Voilà la réalité sur le terrain. Sans aucune explication des autorités compétentes. Pourtant, les textes réglementaires sont restés inchangés en la matière !
Les établissements publics de santé ont pris là des initiatives unilatérales sans en référer aux ayants droit. Certes, la réforme hospitalière consacre dans une certaine mesure l’autonomie de ces établissements qui sont dotés de la personnalité juridique. Pour autant, cela n’autorise pas l’Etat à être indifférent aux violations des lois et règlements de la République. Même s’il est vrai que, dans un contexte néolibéral globalisé, la santé a un coût, il reste que la santé n’a pas de prix et les citoyens ont droit à un service public de santé performant.
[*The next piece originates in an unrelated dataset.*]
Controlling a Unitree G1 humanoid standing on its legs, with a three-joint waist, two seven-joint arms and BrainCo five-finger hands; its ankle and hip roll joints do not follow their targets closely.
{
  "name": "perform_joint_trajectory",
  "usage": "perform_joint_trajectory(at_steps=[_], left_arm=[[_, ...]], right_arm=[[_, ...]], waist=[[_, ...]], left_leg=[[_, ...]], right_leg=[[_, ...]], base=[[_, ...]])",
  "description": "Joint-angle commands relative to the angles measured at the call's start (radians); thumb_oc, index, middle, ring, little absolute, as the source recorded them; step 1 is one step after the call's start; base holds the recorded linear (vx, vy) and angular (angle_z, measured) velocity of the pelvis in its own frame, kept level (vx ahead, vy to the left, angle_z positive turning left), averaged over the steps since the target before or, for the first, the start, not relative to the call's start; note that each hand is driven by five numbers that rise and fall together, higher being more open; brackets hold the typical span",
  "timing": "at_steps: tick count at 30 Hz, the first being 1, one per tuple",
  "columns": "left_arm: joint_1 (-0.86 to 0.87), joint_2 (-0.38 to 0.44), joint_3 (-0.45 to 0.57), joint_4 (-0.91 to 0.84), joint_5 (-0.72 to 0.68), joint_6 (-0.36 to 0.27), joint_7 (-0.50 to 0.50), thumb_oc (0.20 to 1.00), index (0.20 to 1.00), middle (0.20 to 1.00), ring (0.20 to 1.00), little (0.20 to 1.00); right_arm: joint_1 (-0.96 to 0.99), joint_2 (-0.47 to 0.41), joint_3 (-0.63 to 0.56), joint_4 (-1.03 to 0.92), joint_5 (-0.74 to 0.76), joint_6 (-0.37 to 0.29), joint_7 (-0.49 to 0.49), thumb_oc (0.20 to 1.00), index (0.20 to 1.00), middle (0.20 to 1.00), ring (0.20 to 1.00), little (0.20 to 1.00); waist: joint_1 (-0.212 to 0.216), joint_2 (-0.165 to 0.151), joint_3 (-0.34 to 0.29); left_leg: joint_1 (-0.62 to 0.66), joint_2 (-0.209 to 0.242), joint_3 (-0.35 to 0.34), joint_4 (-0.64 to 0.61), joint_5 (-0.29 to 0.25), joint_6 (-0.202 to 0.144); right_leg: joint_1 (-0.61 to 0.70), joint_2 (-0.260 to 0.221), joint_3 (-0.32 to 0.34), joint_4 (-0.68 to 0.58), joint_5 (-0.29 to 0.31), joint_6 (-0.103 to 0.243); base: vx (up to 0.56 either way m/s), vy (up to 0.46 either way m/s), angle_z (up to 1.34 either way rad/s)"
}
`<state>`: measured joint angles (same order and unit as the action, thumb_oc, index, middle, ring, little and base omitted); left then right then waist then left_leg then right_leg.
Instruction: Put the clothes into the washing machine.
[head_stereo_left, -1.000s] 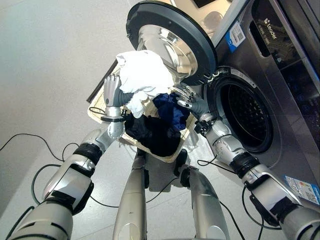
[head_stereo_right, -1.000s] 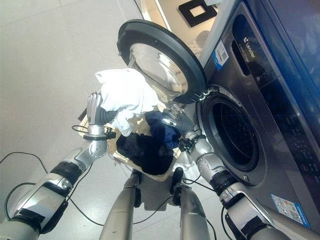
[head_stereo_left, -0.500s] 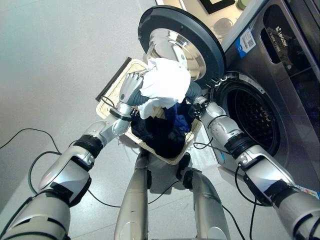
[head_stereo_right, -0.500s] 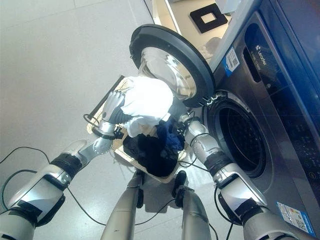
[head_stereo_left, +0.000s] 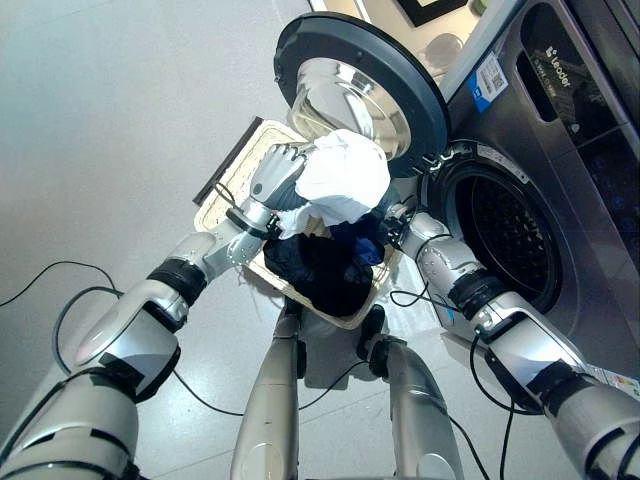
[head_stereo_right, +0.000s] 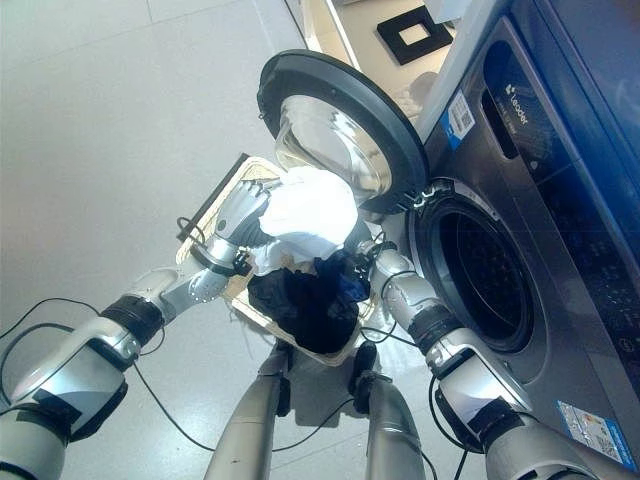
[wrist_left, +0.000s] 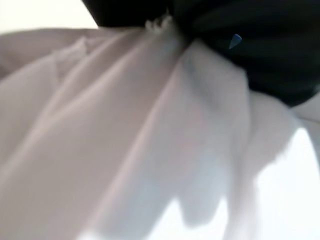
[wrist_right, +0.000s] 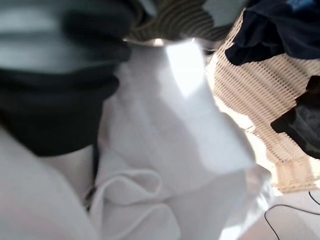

S’il convenait de supprimer le traitement de faveur pour cette frange de travailleurs, à savoir 2,5% de la population du pays, cela devrait se faire sur des bases partagées et équitables. En tout état de cause, ce serait même contraire aux objectifs fixés par la politique de contractualisation dans le secteur de la santé au Sénégal. D’ailleurs, sont aussi concernés par ce système obligatoire d’autres salariés, des retraités d’institutions de prévoyance retraite, etc. Sans compter les mutuelles de santé.
C’est pourquoi certains sont fondés à croire que l’Etat est en voie de privatiser les prestations de santé concernant les fonctionnaires. Or, au Sénégal, le fonctionnariat est le bras séculier de l’Etat. Il s’y ajoute que les agents de l’Etat, censés être recrutés dans toutes les régions du pays sur une base équitable et non partisane, ont des charges socioéconomiques à assumer. Leur ôter cet acquis reviendrait à saper le moral de l’administration générale. Ce qui, du reste, n’est pas en cohérence avec le statut de l’Etat qui, en privilégiant des solutions négociées, a la mission d’offrir la meilleure prestation de santé possible pour la population, notamment ses propres agents.
CHUN de Fann / Dakar : Centre Hospitalier Universitaire National sis au quartier Fann de Dakar, établissement public de santé.
Service ORL : service qui a vocation à des soins des maladies des oreilles, de la gorge, de la langue.